Agrigento

Pino Rigoli: “Salvezza a 40 punti, il nostro obiettivo”. I giocatori lo incoronano: “Con lui la svolta”

E’ un Pino Rigoli sorridente , accompagnato da Vicente e Marino, quello che si presenta nella sala stampa dello Stadio Esseneto. Tema del giorno è la marcia di avvicinamento della squadra verso l’insidiosa trasferta di Castellamare di Stabia dove domenica l’Akragas affronterà la Juve Stabia. Gli agrigentini , dal ritorno di Rigoli in panca, hanno inanellato un filotto di 6 vittorie di fila, cosa che finora non è riuscita a nessuna squadra del girone C della Lega Pro. Ma, come lo stesso tecnico ci dice, la strada è ancora lunga e l’obiettivo è la salvezza.


SALVEZZA A 40 PUNTI. Il nostro obiettivo è la salvezza, dobbiamo lavorare su questo e non possiamo imporci altre politiche. Da quando ci sono io bisogna fare piccoli passi ma costanti e soprattutto muovere la classifica. Dopo i risultati di domenica sono ancora più convinto che la salvezza è a quota 40 punti. Chi dice che quota salvezza è 35-36 si sbaglia perchè , ad oggi per esempio, Juve Stabia e Catania si trovano sotto ma hanno due rose molto forti e competitive. 

MUOVERE LA CLASSIFICA. A Castellamare del Golfo l’ambiente è sempre caldo. Quando ho allenato lì, al primo allenamento mi hanno accolto 1200 persone! Incredibile! La Juve Stabia ha un allenatore in gamba, uno dei pochi che mi ha fatto gli auguri quando sono tornato ad allenare e per questo lo ringrazio. La Juve Stabia è una grande piazza, una società che ha fatto la Serie B fino a pochi mesi fa.  Mi fido dei miei giocatori, siamo in un buon momento ma questo non vuol dire che sia tutto scontato o tutto facile. Nessuno ci regala niente ma la nostra politica è quella di muovere la classifica e portare punti a casa. Finora ci è riuscito ma non sempre andrà così. 

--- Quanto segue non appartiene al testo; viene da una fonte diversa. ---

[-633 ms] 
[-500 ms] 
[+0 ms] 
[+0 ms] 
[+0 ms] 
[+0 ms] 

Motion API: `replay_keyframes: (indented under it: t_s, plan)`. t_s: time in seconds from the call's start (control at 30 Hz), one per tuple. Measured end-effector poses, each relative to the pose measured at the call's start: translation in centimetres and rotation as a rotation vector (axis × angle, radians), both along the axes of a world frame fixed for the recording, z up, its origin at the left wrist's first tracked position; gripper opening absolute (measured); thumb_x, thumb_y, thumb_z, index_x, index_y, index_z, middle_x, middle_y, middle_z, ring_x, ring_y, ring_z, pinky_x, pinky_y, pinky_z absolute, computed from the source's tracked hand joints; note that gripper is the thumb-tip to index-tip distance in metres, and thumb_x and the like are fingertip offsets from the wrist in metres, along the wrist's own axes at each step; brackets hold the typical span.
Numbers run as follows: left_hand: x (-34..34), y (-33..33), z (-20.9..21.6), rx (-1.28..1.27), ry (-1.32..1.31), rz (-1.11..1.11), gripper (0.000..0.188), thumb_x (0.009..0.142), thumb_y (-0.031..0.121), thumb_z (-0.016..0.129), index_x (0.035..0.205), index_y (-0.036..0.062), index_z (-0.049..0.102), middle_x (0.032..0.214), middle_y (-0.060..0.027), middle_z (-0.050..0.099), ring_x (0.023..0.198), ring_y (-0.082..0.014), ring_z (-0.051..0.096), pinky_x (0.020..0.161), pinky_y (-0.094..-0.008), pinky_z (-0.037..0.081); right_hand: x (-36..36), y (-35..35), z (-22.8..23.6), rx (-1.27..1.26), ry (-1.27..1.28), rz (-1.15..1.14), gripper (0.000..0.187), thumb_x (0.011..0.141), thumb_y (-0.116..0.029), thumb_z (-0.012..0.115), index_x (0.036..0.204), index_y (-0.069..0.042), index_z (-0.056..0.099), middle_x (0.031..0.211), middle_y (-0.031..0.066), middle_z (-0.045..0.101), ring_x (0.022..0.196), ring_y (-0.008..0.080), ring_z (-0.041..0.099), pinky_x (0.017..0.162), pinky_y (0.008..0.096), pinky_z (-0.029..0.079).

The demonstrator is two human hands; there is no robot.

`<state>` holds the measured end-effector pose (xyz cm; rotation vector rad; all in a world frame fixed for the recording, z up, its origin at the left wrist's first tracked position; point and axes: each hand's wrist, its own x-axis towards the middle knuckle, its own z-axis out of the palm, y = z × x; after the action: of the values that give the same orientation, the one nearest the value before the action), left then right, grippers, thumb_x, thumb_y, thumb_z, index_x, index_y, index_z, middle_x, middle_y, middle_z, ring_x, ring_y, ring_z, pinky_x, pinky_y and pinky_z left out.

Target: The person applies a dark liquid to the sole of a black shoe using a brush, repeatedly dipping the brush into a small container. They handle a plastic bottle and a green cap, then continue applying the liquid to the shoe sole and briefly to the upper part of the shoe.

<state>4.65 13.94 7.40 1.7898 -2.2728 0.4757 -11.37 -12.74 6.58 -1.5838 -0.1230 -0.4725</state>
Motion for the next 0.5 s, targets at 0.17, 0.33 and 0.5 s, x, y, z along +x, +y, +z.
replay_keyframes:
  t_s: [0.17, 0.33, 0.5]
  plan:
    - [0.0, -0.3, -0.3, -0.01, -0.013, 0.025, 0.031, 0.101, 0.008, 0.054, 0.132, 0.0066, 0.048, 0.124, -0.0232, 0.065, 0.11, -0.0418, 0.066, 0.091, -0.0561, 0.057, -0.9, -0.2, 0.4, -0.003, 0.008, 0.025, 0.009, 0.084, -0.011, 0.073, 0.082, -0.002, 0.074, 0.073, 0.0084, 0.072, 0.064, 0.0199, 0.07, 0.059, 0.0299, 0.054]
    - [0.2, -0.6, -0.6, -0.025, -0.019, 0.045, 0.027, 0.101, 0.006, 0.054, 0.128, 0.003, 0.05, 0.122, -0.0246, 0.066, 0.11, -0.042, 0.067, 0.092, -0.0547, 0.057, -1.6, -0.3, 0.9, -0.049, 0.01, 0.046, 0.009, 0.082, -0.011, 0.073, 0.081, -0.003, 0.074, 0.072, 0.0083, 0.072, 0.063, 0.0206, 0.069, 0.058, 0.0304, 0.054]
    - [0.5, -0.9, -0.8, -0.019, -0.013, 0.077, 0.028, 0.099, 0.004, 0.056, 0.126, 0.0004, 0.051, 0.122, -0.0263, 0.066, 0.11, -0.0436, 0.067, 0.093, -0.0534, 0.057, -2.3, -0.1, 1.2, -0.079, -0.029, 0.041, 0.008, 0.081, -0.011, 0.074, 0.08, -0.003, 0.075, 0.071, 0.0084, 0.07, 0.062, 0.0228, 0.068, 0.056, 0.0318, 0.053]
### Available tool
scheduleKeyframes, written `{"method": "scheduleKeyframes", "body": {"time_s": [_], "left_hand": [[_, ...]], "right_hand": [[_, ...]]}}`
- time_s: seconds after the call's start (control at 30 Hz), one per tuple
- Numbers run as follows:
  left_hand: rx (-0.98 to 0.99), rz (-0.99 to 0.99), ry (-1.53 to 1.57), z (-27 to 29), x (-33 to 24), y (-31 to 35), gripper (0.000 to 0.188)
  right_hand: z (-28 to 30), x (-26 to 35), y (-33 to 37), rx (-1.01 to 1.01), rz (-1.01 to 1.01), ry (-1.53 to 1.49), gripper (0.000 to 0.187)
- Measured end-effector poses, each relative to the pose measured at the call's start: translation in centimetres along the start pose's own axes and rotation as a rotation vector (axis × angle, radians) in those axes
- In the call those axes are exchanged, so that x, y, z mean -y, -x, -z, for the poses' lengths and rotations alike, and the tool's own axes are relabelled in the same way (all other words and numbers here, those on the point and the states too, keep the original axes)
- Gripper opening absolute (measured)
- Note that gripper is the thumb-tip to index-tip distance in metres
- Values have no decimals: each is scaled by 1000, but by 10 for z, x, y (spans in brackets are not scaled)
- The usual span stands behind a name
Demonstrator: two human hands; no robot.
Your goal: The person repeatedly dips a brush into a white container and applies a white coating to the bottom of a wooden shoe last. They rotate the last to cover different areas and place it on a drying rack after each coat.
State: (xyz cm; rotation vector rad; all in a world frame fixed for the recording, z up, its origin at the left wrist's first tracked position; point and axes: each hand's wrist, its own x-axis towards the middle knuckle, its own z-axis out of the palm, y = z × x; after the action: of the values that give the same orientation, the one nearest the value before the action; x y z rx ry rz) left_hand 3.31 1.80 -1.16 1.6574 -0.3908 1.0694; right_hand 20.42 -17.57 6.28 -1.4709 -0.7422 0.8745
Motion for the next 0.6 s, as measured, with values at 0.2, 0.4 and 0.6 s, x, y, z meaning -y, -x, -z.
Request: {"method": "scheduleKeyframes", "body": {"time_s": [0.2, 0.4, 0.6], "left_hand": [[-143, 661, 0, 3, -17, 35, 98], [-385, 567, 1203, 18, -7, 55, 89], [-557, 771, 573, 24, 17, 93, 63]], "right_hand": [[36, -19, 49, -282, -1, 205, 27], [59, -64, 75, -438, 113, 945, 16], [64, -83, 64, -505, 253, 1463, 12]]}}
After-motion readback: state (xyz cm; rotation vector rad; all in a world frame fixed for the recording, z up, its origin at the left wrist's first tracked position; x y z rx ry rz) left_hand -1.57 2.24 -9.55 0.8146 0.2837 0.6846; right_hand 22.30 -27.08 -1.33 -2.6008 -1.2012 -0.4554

VERSO LA JUVE STABIA .“Per la partita spero di non perdere nessuno: Capuano ancora non so se è arruolabile, oggi ci sarà un esame per capire se il problema muscolare si sia risolto. De Rossi ha avuto un problema non muscolare ma dovuto a influenza e virus. Domani sapremo molto di più.  Squadra che vince non si cambia? Non è detto, abbiamo raggiunto un buon equilibrio, è vero, ma non è detto che questa sia legge. Anche chi è entrato dopo, per esempio, ha apportato un contributo che vi invito ad analizzare. E’ questo il segreto. Ognuno da il proprio contributo per raggiungere un obiettivo comune. Non faccio politica ma mi sono arrivati i complimenti dal primo cittadino di Agrigento; mi ha fatto grande piacere, mi ha inviato i suoi auguri e spero ritorni allo stadio presto. “

PARLANO VICENTE E MARINO … “Quando la rosa , e non i singoli, si mettono a disposizione del tecnico e si stringono intorno i risultati arrivano. Forse prima questo non accadeva più ma con il cambio di panchina la squadra ha un volto nuovo. Tra i reparti c’è più compattezza, c’è molta coesione tra di noi e affiatamento. Dalla difesa all’attacco, con sacrificio, la squadra ha grandi margini di miglioramento.  In passato questa squadra era debole caratterialmente, senza cattiveria. Dalla gestione Rigoli non siamo mai andati sotto nel punteggio, dunque non possiamo fare un paragone con la precedente stagione ma , mi sembra chiaro, che il cambiamento sia netto. Il miglioramento è nella testa ancora prima che nelle gambe.”